### INSTRUCTIONS TO FOLLOW
Reproduce the entries below exactly, but only from the line containing "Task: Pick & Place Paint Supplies" to the line containing "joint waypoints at", inclusive.

### EXERCISE INPUTS

= Beginning of Section =

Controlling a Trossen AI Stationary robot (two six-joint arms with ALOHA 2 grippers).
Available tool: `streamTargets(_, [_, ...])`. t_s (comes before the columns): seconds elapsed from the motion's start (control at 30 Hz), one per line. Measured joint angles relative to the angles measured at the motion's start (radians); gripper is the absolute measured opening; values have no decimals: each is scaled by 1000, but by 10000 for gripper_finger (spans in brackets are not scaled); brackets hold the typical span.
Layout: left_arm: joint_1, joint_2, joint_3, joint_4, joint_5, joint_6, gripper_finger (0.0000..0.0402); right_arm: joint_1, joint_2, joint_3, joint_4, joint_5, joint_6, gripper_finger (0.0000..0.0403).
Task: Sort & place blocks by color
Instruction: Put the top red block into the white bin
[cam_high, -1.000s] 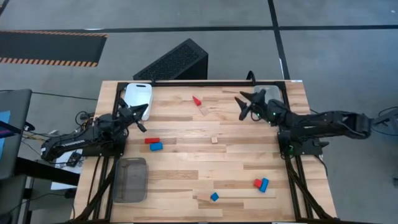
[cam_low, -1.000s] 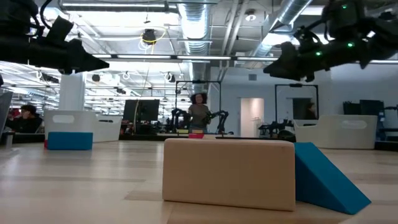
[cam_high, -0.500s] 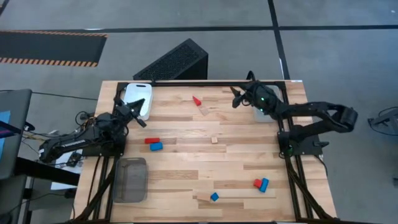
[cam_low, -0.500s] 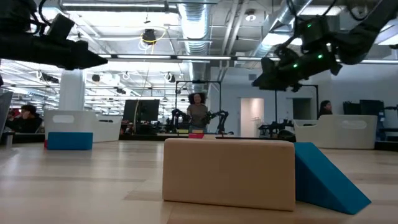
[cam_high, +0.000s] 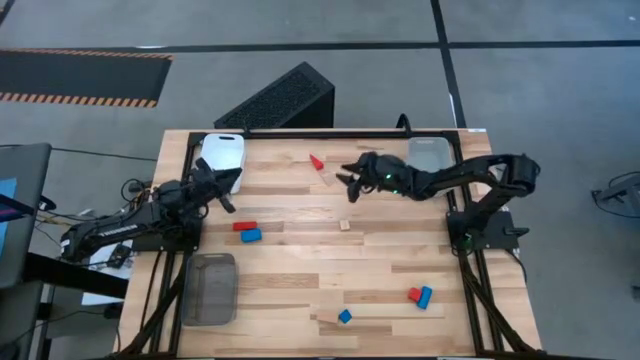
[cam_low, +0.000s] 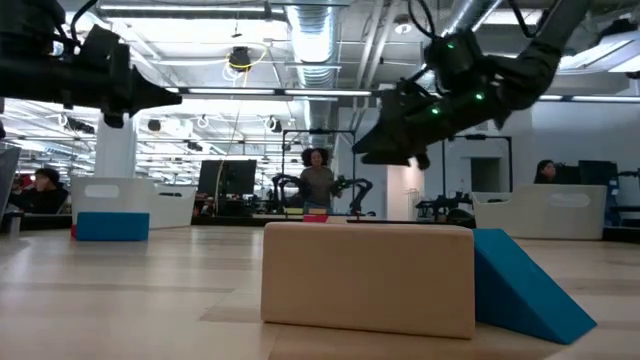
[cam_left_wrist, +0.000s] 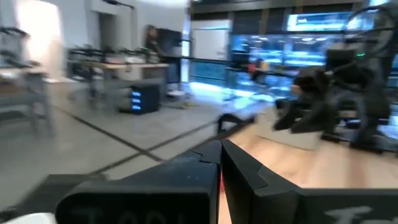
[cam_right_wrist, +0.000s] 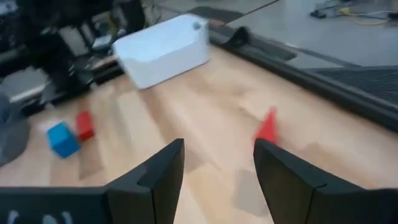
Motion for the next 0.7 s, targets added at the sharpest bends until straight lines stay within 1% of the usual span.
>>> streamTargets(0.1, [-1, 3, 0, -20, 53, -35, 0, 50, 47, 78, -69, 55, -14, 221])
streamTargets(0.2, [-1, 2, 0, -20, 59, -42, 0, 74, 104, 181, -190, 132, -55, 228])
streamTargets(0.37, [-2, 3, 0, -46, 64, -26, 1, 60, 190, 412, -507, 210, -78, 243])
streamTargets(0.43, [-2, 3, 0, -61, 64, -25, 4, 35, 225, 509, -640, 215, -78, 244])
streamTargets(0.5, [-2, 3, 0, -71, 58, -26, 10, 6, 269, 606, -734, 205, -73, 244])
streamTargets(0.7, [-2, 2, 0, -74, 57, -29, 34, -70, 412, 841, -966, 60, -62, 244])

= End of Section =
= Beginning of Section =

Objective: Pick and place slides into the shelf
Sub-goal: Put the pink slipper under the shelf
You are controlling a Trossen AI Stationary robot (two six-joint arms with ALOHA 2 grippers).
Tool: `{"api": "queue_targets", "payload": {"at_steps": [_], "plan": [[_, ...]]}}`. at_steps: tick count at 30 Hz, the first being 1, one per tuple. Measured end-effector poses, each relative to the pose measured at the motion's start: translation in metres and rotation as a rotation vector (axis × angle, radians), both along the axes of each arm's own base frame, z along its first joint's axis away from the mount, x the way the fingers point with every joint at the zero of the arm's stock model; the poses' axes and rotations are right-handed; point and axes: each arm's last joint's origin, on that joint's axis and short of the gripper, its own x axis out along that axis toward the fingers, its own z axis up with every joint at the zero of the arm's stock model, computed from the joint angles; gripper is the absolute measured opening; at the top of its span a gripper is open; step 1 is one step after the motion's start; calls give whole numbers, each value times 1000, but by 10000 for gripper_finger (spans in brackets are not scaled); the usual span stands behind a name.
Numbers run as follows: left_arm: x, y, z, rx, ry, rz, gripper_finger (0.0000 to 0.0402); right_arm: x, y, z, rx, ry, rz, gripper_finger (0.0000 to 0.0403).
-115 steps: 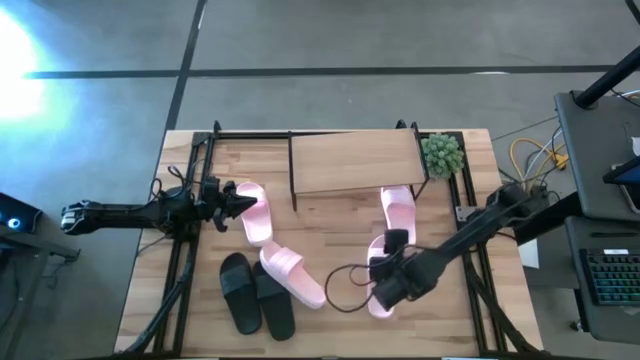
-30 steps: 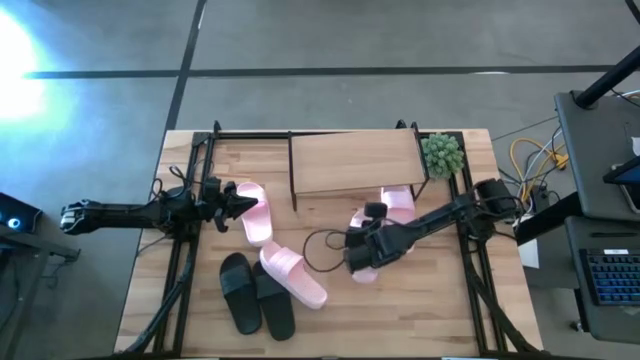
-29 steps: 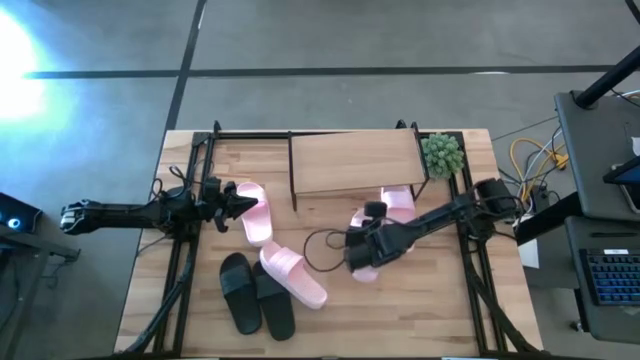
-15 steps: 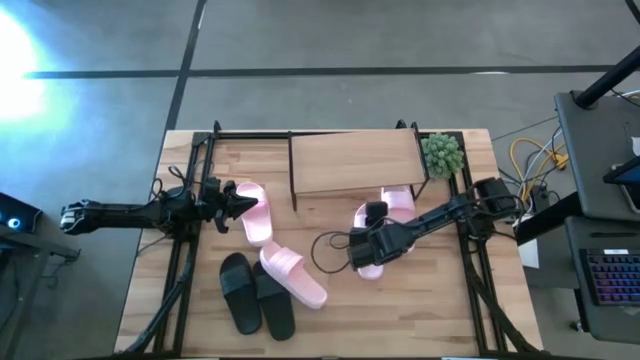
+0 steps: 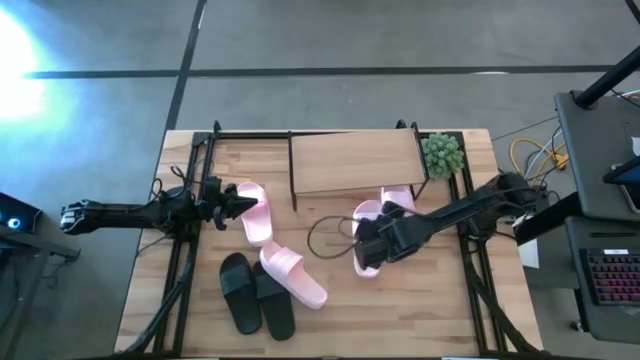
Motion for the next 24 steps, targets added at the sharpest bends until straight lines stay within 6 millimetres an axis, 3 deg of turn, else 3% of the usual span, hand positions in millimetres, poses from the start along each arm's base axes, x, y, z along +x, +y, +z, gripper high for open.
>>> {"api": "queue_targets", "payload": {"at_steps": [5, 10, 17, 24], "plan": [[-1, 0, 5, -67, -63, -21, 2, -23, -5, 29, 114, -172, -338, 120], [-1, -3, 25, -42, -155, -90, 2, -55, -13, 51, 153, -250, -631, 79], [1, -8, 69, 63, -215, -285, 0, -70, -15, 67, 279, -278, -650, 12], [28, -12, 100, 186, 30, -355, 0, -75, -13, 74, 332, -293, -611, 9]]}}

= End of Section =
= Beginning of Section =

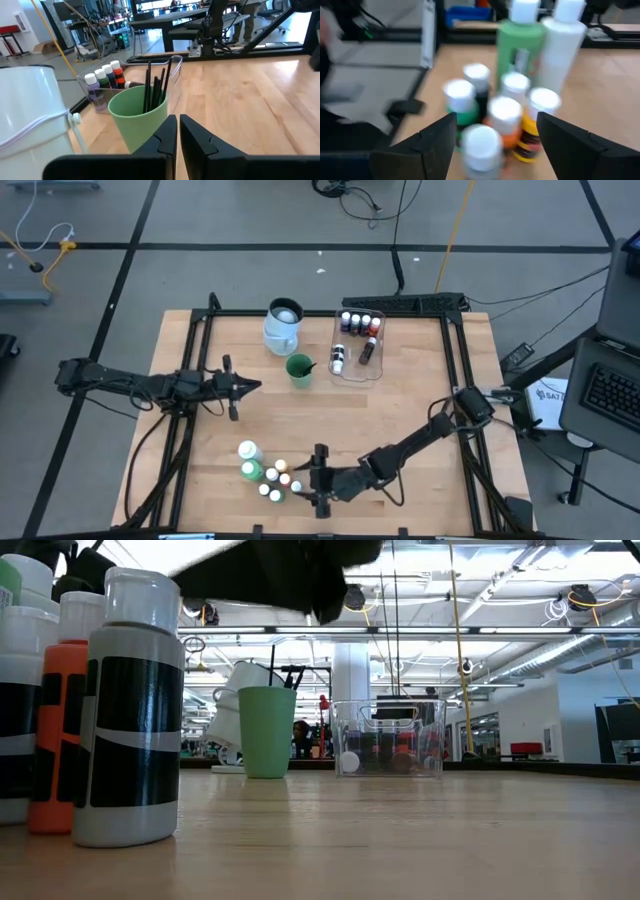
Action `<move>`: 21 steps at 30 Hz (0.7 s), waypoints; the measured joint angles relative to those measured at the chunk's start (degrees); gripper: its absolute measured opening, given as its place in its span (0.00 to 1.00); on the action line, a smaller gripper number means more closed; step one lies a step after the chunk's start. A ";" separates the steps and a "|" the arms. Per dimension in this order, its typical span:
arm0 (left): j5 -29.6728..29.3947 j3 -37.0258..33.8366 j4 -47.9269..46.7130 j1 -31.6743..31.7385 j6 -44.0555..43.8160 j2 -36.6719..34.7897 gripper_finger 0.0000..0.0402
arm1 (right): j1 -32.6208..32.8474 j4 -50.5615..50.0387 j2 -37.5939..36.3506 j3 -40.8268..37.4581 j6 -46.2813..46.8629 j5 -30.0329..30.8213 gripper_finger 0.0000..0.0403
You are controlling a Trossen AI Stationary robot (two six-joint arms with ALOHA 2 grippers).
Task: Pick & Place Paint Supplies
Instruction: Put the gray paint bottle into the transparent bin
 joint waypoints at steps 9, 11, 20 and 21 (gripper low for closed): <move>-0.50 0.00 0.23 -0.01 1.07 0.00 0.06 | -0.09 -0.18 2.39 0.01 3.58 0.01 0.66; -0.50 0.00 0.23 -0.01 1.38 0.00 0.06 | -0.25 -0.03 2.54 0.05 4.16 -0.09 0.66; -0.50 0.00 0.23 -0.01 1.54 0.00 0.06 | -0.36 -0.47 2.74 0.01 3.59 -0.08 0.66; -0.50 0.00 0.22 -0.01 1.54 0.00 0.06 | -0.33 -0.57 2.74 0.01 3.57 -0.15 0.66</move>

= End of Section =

### REPLY TO THE EXERCISE
Task: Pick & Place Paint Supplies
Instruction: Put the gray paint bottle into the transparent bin
 joint waypoints at steps 9, 11, 20 and 21 (gripper low for closed): <move>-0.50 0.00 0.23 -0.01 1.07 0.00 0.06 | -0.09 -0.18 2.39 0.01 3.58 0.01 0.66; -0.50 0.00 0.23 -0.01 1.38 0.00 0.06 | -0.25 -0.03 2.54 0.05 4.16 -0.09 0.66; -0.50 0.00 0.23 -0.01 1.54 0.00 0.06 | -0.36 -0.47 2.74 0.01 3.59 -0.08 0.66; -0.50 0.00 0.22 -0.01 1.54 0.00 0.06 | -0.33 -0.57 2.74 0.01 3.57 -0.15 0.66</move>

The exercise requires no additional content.